Standard A1: A-REI.B.3 also covers linear inequalities in one variable: solve them and graph the solution set on a number line. On LEAP 2025 these are Type I Major Content items, and they appear on the no-calculator Session 1a. The one rule that makes inequalities different from equations is the sign flip on a negative multiply or divide.

Solving like an equation, with one exception

The steps mirror equation solving: simplify each side, gather the variable on one side and constants on the other, then divide by the coefficient.

When the coefficient is positive, nothing special happens, the inequality reads the same way throughout.

The sign-flip rule

The one rule unique to inequalities: multiplying or dividing both sides by a negative reverses the inequality.

Adding or subtracting never flips the sign; only a negative multiply or divide does. This is why gathering the variable on the side where its coefficient stays positive can avoid the flip entirely.

Graphing the solution on a number line

The solution to a one-variable inequality is a ray (or segment) on the number line:

• Open circle at the endpoint for $<$ or $>$ (the endpoint is not a solution).
• Closed circle at the endpoint for $\le$ or $\ge$ (the endpoint is a solution).
• Shade toward the values that work: right for "greater than," left for "less than."

For $x \ge -5$: a closed circle at $-5$, shaded to the right. The shaded ray represents infinitely many solutions, every value in that direction, which is what makes an inequality different from an equation that has a single answer. To check a solution, pick any value in the shaded region and confirm it satisfies the original inequality: for $x \ge -5$, testing $x = 0$ in $-3x + 4 \le 19$ gives $4 \le 19$, true, so the shading direction is right.

Reading "between" with a compound inequality

Some LEAP items describe a value that lies between two bounds, written as a compound inequality such as $-2 \le x < 5$. This is shorthand for two conditions at once: $x \ge -2$ and $x < 5$. On a number line it is a segment with a closed circle at $-2$ (included) and an open circle at $5$ (excluded), shaded in between. Solve a compound inequality by performing each operation on all three parts at the same time, and remember the sign-flip rule still applies if you multiply or divide the whole chain by a negative.

How LEAP examines this topic

• Equation response. Solve and enter the inequality (for example $x \ge -5$).
• Graphing item. Place the endpoint circle and shade the correct direction on a number line.
• Multiple choice. Match a solution to its number-line graph, with open-versus-closed and direction distractors.

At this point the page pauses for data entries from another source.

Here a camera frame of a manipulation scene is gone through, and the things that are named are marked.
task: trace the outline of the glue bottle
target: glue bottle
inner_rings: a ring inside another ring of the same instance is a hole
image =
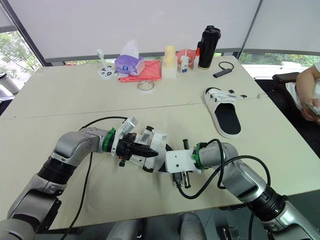
[[[189,63],[189,57],[187,56],[187,49],[184,52],[184,55],[181,56],[181,67],[180,67],[180,73],[184,74],[188,70],[188,63]]]
[[[162,79],[177,79],[178,57],[174,46],[164,48],[164,57],[162,61],[161,77]]]

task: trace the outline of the white shirt
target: white shirt
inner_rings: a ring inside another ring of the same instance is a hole
[[[320,62],[317,62],[314,66],[320,72]],[[296,91],[296,83],[288,82],[285,84],[285,88],[288,90],[288,92],[292,96],[296,107],[301,111],[302,106]],[[314,81],[313,98],[320,99],[320,78]]]

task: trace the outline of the white slipper
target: white slipper
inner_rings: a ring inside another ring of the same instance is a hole
[[[236,114],[236,100],[247,97],[246,95],[237,96],[233,93],[233,90],[226,92],[215,87],[208,88],[204,93],[204,101],[218,133],[229,139],[238,137],[241,132]]]

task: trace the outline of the green ring
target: green ring
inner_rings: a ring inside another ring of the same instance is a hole
[[[199,150],[200,150],[200,143],[197,143],[197,144],[196,144],[195,154],[193,154],[192,156],[193,156],[196,164],[199,166],[199,168],[200,168],[201,170],[208,169],[207,167],[202,166],[202,164],[201,164],[201,162],[200,162]]]
[[[110,141],[110,138],[115,134],[115,132],[116,132],[116,129],[114,127],[111,128],[111,130],[108,132],[108,135],[106,136],[104,143],[103,143],[103,146],[102,146],[102,150],[104,152],[107,152],[108,143]]]

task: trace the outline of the sticker
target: sticker
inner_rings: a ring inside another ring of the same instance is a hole
[[[110,79],[114,73],[115,70],[111,66],[108,66],[107,68],[103,67],[98,70],[99,76],[104,80]]]
[[[140,140],[139,142],[143,142],[143,143],[146,143],[148,138],[149,138],[150,134],[147,134],[147,133],[144,133],[141,137],[140,137]]]

Why a negative flip is necessary

The sign flip is not an arbitrary rule, it keeps the inequality true, which is the reasoning A-REI.B.3 wants you to understand. Start with a true statement like $3 < 5$. Multiply both sides by $-1$: the left becomes $-3$ and the right becomes $-5$. But $-3 > -5$, not $-3 < -5$, because on the number line $-3$ sits to the right of $-5$. Multiplying by a negative reflects every number across zero, which reverses their order, so the only way to keep a true statement true is to reverse the inequality sign as well. Equations do not have this issue because $=$ has no direction to reverse: $3 = 3$ stays true when both sides are negated to $-3 = -3$. Seeing the flip as "negation reverses order on the number line" makes it automatic, and it explains why the rule applies to multiplying and dividing (which can negate) but never to adding or subtracting (which only shift).

Try this

Q1. Solve $5 - 2x \ge 11$. [2 points]

• Cue. $-2x \ge 6$, divide by $-2$ and flip: $x \le -3$.

Q2. How is $x \le 2$ graphed? [1 point]

• Cue. Closed circle at $2$, shaded to the left.